[Dataset extract — start]

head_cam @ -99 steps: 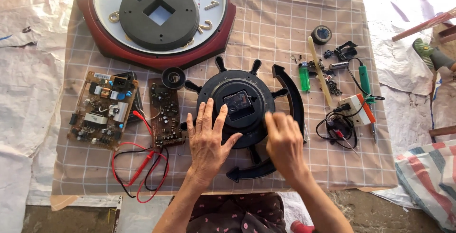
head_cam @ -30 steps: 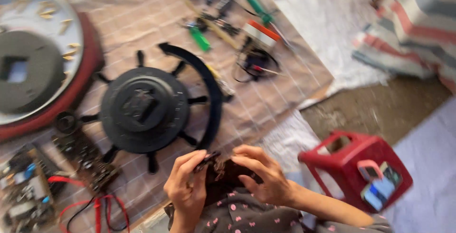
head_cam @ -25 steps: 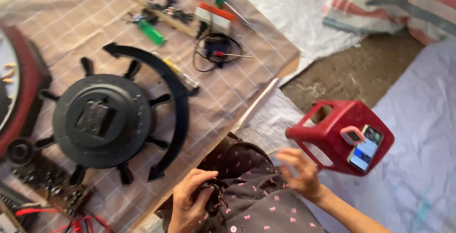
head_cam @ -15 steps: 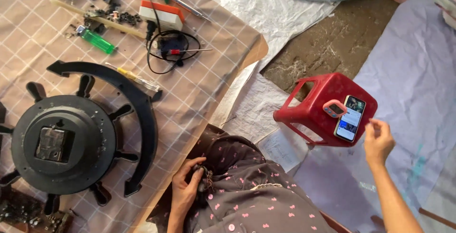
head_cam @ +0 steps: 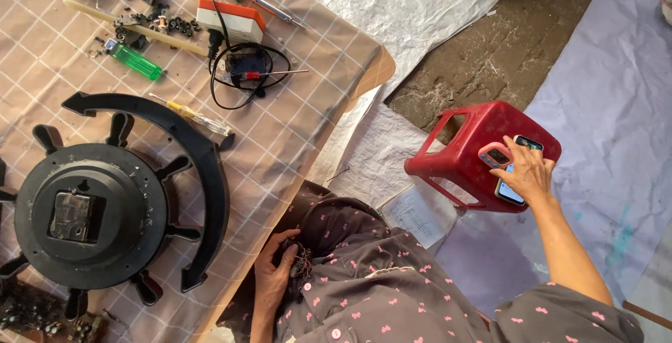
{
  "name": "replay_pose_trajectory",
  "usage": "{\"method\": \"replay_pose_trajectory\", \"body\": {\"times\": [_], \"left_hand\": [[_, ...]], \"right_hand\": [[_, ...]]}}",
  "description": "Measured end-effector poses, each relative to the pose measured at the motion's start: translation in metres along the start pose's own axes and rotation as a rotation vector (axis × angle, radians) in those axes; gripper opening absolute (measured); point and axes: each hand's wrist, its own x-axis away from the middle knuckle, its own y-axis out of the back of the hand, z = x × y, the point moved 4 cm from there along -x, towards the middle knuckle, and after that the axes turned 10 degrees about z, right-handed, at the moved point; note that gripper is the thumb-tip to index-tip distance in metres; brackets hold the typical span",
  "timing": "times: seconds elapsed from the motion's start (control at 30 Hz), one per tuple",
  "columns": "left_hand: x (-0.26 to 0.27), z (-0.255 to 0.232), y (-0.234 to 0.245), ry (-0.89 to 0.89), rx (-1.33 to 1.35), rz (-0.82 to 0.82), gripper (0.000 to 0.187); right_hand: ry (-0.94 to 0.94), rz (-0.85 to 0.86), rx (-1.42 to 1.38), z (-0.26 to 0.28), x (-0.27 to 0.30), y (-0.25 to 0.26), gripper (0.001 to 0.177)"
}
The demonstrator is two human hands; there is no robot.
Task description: The person disassembles a ship's wheel-shaped clock by removing the face and back cover. They then use a wire brush and a screwdriver to clean the back of the clock casing, removing residue and debris from the surface.
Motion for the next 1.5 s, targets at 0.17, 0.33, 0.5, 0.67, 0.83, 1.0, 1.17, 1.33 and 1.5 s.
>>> {"method": "replay_pose_trajectory", "body": {"times": [0.17, 0.33, 0.5, 0.67, 0.83, 1.0, 1.17, 1.33, 1.5], "left_hand": [[0.001, -0.003, 0.0, 0.033, 0.046, -0.017, 0.023], [0.001, 0.0, 0.003, 0.02, 0.042, -0.054, 0.022], [0.001, 0.0, 0.002, 0.019, 0.046, -0.008, 0.022], [0.004, -0.005, 0.003, 0.015, 0.108, -0.02, 0.022], [0.007, -0.005, 0.005, -0.057, 0.115, -0.035, 0.021], [0.008, -0.006, 0.007, 0.003, 0.108, -0.039, 0.019], [0.019, -0.054, 0.01, -0.173, 0.115, -0.022, 0.021], [0.037, -0.104, 0.022, -0.335, 0.189, -0.2, 0.014], [0.049, -0.122, 0.045, -0.495, 0.415, -0.471, 0.017]], "right_hand": [[0.084, -0.128, -0.01, 0.022, 0.007, 0.014, 0.046], [0.173, -0.123, -0.139, 0.037, 0.012, 0.03, 0.031], [0.131, -0.012, -0.18, 0.039, 0.012, 0.032, 0.017], [0.078, 0.02, -0.051, 0.037, 0.006, 0.028, 0.024], [0.037, 0.07, -0.065, 0.032, 0.005, 0.026, 0.026], [-0.034, -0.036, -0.037, 0.009, -0.001, 0.018, 0.088], [0.353, -0.576, -0.037, 0.095, 0.028, 0.087, 0.064], [1.094, -0.404, -0.543, 0.286, 0.129, 0.178, 0.021], [1.819, -0.009, -0.741, 0.402, 0.19, 0.177, 0.058]]}}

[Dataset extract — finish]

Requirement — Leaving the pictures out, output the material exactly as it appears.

Reply to the exercise —
head_cam @ -99 steps: 
head_cam @ -30 steps: 
head_cam @ -25 steps: 
head_cam @ -15 steps: 
head_cam @ +0 steps: 
{
  "name": "replay_pose_trajectory",
  "usage": "{\"method\": \"replay_pose_trajectory\", \"body\": {\"times\": [_], \"left_hand\": [[_, ...]], \"right_hand\": [[_, ...]]}}",
  "description": "Measured end-effector poses, each relative to the pose measured at the motion's start: translation in metres along the start pose's own axes and rotation as a rotation vector (axis × angle, radians) in those axes; gripper opening absolute (measured); point and axes: each hand's wrist, its own x-axis away from the middle knuckle, its own y-axis out of the back of the hand, z = x × y, the point moved 4 cm from there along -x, towards the middle knuckle, and after that the axes turned 10 degrees about z, right-handed, at the moved point; note that gripper is the thumb-tip to index-tip distance in metres; brackets hold the typical span",
  "timing": "times: seconds elapsed from the motion's start (control at 30 Hz), one per tuple",
  "columns": "left_hand: x (-0.26 to 0.27), z (-0.255 to 0.232), y (-0.234 to 0.245), ry (-0.89 to 0.89), rx (-1.33 to 1.35), rz (-0.82 to 0.82), gripper (0.000 to 0.187); right_hand: ry (-0.94 to 0.94), rz (-0.85 to 0.86), rx (-1.42 to 1.38), z (-0.26 to 0.28), x (-0.27 to 0.30), y (-0.25 to 0.26), gripper (0.001 to 0.177)"
}
The demonstrator is two human hands; there is no robot.
Task description: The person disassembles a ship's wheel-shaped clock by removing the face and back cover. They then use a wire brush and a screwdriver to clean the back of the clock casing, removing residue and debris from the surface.
Motion for the next 1.5 s, targets at 0.17, 0.33, 0.5, 0.67, 0.83, 1.0, 1.17, 1.33 and 1.5 s.
>>> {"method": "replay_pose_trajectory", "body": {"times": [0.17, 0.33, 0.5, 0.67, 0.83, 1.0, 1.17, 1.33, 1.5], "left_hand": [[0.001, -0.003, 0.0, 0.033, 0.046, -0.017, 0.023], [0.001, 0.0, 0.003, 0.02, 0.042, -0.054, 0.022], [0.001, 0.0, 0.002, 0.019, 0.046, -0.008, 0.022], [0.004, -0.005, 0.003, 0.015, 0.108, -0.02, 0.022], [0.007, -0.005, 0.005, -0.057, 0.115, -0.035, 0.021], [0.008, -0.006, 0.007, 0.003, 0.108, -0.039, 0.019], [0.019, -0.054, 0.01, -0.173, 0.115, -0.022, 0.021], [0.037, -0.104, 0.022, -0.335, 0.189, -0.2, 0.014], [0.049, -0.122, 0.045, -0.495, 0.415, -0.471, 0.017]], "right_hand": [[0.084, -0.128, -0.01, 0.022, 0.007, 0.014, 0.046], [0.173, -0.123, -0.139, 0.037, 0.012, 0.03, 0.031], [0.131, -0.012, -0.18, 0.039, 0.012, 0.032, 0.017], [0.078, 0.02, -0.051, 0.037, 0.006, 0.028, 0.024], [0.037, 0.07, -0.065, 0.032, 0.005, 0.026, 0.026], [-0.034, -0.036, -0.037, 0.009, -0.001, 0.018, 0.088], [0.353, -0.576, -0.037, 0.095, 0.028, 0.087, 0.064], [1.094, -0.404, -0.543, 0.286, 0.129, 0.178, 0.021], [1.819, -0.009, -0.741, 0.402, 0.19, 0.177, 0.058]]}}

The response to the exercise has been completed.